PROBLEM REQUIREMENTS: The answer must consist of every line from the data that holds the string "each".

ENTRIES SUPPLIED:
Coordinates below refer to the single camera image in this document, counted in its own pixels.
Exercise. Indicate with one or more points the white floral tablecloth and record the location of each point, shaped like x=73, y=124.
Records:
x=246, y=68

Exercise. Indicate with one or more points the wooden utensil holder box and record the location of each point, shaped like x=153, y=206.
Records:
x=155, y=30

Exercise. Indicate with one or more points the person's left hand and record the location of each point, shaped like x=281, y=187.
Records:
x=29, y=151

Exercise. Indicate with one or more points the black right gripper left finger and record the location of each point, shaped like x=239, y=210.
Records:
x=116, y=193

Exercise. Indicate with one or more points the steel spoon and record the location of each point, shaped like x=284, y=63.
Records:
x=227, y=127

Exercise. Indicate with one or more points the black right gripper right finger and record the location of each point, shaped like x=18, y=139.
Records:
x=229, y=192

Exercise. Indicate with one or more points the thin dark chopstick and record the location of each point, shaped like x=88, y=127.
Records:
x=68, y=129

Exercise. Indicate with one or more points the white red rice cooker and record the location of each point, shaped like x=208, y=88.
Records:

TASK OUTPUT:
Exercise. Indicate with one or more points the white floral tablecloth and record the location of each point, shaped like x=73, y=124.
Exercise. Indicate with one or more points the wooden utensil holder box and record the location of each point, shaped like x=153, y=206.
Exercise. Indicate with one or more points the person's left hand and record the location of each point, shaped like x=281, y=187.
Exercise. Indicate with one or more points the black right gripper left finger and record the location of each point, shaped like x=239, y=210.
Exercise. Indicate with one or more points the steel spoon and record the location of each point, shaped like x=284, y=63.
Exercise. Indicate with one or more points the black right gripper right finger and record the location of each point, shaped like x=18, y=139.
Exercise. Indicate with one or more points the thin dark chopstick and record the location of each point, shaped like x=88, y=127.
Exercise. Indicate with one or more points the white red rice cooker and record the location of each point, shaped like x=208, y=88.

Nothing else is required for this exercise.